Another thing that upset the Nose was something one of the temple pageboys did. One day, the Nose heard a dog howling. He strolled out to investigate and saw a pageboy, brandishing a twig about two feet long, running around chasing a skinny, shaggy dog. He wasn’t just chasing it; “Hit you with my nose! Hit you with my nose!” he shouted as he ran. The Nose plucked the stick from his hand and smacked him across the face with it. It was the most disgusting-looking stick imaginable, from a rotting tree.
The Nose was resentful. Not that his nose used to be long, but because it was now short.
And, finally, his situation is enough to trigger off a bout of insomnia – that age-old reaction to dealing with stress.

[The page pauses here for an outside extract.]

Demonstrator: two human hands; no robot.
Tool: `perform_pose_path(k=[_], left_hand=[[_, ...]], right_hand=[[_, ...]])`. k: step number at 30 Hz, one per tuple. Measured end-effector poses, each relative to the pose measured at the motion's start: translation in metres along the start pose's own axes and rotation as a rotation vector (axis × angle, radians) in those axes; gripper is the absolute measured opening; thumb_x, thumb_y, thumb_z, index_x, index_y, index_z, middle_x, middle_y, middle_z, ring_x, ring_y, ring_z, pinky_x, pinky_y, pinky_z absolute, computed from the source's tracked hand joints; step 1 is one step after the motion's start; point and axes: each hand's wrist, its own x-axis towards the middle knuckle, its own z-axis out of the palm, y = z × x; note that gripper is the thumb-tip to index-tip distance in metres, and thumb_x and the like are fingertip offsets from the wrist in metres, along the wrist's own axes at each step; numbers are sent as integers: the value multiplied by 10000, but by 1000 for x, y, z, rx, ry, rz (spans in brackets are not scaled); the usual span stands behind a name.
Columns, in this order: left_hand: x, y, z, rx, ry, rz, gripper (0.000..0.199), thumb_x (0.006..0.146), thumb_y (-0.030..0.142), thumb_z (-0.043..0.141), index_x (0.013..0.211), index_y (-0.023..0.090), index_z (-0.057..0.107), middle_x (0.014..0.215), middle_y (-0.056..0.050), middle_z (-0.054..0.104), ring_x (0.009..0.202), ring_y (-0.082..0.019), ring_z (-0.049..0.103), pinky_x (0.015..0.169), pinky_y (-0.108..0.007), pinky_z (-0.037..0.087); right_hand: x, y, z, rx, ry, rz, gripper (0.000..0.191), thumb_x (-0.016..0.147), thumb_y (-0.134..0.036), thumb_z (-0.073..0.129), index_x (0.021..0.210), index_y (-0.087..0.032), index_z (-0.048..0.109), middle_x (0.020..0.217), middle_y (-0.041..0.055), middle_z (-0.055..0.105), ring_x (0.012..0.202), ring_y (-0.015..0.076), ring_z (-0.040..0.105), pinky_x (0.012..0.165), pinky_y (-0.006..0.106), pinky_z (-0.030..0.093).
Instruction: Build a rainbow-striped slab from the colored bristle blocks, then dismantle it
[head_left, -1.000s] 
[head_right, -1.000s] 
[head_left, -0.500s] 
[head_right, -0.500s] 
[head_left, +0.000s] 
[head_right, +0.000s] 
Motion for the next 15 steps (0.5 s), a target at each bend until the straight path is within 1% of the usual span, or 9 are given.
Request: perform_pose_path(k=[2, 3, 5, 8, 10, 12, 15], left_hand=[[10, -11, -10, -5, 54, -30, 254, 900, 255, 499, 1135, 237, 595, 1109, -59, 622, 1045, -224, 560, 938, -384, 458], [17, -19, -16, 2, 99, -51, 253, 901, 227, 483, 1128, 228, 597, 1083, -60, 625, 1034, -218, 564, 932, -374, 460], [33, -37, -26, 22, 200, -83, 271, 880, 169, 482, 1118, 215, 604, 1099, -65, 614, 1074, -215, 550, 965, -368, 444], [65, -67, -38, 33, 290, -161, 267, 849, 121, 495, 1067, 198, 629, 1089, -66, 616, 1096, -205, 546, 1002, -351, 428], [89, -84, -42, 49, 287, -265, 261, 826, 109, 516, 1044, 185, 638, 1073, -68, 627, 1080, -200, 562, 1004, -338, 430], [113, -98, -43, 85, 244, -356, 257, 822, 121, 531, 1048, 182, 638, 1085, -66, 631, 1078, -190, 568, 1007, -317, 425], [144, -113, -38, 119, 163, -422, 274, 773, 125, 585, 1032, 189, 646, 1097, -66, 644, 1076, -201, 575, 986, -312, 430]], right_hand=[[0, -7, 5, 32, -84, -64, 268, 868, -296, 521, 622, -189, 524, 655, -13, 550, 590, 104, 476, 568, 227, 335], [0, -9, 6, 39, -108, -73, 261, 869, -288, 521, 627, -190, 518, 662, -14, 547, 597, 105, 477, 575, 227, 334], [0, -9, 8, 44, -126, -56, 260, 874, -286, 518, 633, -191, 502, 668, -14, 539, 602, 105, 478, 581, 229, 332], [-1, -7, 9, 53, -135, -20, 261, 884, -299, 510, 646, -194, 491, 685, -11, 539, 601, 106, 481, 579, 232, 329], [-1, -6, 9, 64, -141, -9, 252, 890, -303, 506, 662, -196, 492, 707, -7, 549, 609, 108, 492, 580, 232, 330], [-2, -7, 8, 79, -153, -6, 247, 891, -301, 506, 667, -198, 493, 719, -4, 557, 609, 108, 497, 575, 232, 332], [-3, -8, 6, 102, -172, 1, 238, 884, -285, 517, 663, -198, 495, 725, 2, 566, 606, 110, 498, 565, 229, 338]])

One evening, after the sun had set, the wind started blowing, causing the bells in the pagoda to ring fiercely, and the monks to toss and turn atop their pillows. What’s more, the wind was remarkably cold, and the Nose, old man that he was, he tried to sleep, but sleep just wouldn’t come. He stared up from his bed, and after a short while, he realized his nose was itching. Touching it with his fingers, it felt moist and started to swell a little. There was nothing he could do; it seemed he’d caught a fever.
He lies in bed feeling miserable, lamenting that his shorter nose is the bringer of all this misery. But a happy ending is on the way for the beleaguered priest, in this short story that so succinctly summaries why we should all be happy with what we’ve got.
The next morning, the Nose woke up early, as usual, and the gingko trees and horse-chestnut trees covering the temple grounds had all dropped their leaves overnight. The yard was bright, as if someone had carpeted it with gold. This was probably due to the frost covering the rooftops nearby. In the thin morning light, the rings adorning the zenith of the pagoda shined brilliantly. The monks of Zenchi Temple lifted the shutters covering the porch, and deeply inhaled the morning air.
This is when, as if he had forgotten, he first realized that a certain sensation had returned.
The Nose, in confusion, lifted his hand to his nose. The thing he touched, it was not the short nose of the night before. From above his upper lip to the bottom of his chin, four or five inches long, it hung down. It was the long nose he’d had before. In the course of one night, his nose had returned to its former length. He felt just as cheerful as he was when his nose became short, he felt that his nose had come back to him.
—after this, I’m certain nobody will laugh, is what the Nose felt in his heart. His long nose was blown about by the first winds of autumn.
Steeped in paranoia and insecurity, The Nose is a story for the ages. As I’ve had to mention many times during my review, it’s so stunningly fitting for the digital era; the Age of Anxiety.
In a world where personal image is everything, reading over Ryūnosuke Akutagawa’s short story would provide many with a potentially therapeutic experience. A trip into their deepest personal fears – a trip through their self-loathing. And a shuddering punch for their subconscious.
But as a standalone tale, it’s also an effective read. Weird as it is – steeped in a sense of Gogol’s mischief from the Russian master’s own story of a nose – it’s a fitting reminder of Akutagawa’s talents as a genius of short story writing.
And as happenstance would have it, The Nose is also something of a social satire on life in the 21st century. Top marks, Akutagawa shi.